What you will do: Lines with "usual": please show every one of them from the listing below.

Provided material:
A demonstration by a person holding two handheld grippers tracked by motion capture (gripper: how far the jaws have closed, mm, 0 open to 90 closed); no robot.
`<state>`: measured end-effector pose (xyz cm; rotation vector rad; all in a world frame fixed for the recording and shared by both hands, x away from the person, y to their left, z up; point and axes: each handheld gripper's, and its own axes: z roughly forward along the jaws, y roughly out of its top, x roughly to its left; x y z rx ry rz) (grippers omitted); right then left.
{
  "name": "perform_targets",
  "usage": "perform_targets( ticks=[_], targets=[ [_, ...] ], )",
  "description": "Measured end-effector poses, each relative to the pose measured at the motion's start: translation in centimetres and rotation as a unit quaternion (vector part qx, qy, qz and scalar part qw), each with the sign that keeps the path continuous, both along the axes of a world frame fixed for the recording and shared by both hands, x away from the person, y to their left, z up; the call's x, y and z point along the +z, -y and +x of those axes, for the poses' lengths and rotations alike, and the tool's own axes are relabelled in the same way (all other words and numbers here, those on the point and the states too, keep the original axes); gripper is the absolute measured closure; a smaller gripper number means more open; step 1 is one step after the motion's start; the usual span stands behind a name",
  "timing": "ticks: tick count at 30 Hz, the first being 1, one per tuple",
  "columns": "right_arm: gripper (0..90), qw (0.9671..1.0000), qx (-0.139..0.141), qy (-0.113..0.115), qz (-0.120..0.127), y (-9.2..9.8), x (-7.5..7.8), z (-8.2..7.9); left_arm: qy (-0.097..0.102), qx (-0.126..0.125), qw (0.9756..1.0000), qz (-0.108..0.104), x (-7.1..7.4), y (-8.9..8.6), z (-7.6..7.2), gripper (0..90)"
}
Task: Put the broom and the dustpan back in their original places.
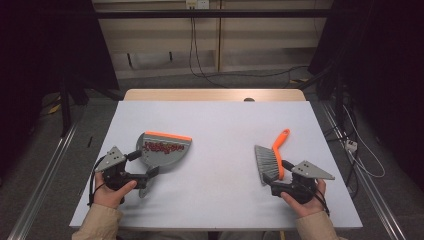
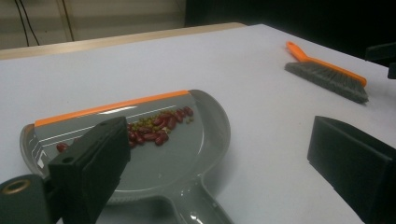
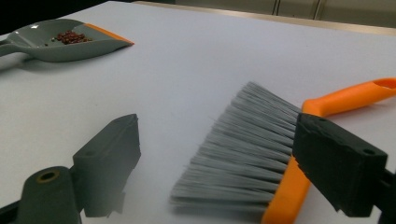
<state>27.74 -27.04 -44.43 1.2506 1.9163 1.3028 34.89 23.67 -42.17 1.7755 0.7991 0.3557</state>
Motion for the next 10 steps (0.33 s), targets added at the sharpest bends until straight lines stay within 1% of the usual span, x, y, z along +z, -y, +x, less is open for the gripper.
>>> perform_targets(
  ticks=[1,3,4,5,6,7,8,9,10],
  targets=[
    [14.8,1.0000,0.002,0.000,0.004,0.18,-0.01,-0.11,0.002,-0.002,1.0000,-0.001,0.01,-0.15,-0.04,5.8],
    [14.4,1.0000,-0.002,0.001,0.004,0.59,-0.04,-0.36,0.003,-0.005,1.0000,0.001,-0.02,-0.31,-0.17,5.9],
    [14.4,0.9999,-0.002,0.001,0.012,0.78,-0.07,-0.46,0.003,-0.005,1.0000,0.000,-0.08,-0.33,-0.18,5.8],
    [14.4,0.9999,-0.003,0.000,0.014,0.95,-0.09,-0.56,0.002,-0.006,1.0000,-0.002,-0.12,-0.36,-0.17,5.8],
    [14.3,0.9999,-0.006,0.001,0.012,1.05,-0.11,-0.62,0.000,-0.007,1.0000,-0.001,-0.14,-0.34,-0.16,5.9],
    [14.2,0.9998,-0.005,0.001,0.017,1.12,-0.13,-0.65,0.002,-0.008,1.0000,0.001,-0.15,-0.31,-0.14,5.9],
    [13.9,0.9998,-0.004,0.003,0.020,1.15,-0.14,-0.62,0.002,-0.007,1.0000,-0.001,-0.15,-0.29,-0.16,5.9],
    [13.9,0.9998,-0.007,0.003,0.016,1.13,-0.12,-0.60,0.003,-0.009,1.0000,-0.001,-0.14,-0.32,-0.17,5.9],
    [13.8,0.9998,-0.005,0.001,0.019,1.07,-0.11,-0.55,0.002,-0.012,0.9999,0.000,-0.15,-0.33,-0.18,5.8]
  ],
)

Response to this task:
  "description": "Measured end-effector poses, each relative to the pose measured at the motion's start: translation in centimetres and rotation as a unit quaternion (vector part qx, qy, qz and scalar part qw), each with the sign that keeps the path continuous, both along the axes of a world frame fixed for the recording and shared by both hands, x away from the person, y to their left, z up; the call's x, y and z point along the +z, -y and +x of those axes, for the poses' lengths and rotations alike, and the tool's own axes are relabelled in the same way (all other words and numbers here, those on the point and the states too, keep the original axes); gripper is the absolute measured closure; a smaller gripper number means more open; step 1 is one step after the motion's start; the usual span stands behind a name",
Motion for the next 10 steps (0.33 s), targets added at the sharpest bends until straight lines stay within 1% of the usual span, x, y, z along +z, -y, +x, less is open for the gripper.

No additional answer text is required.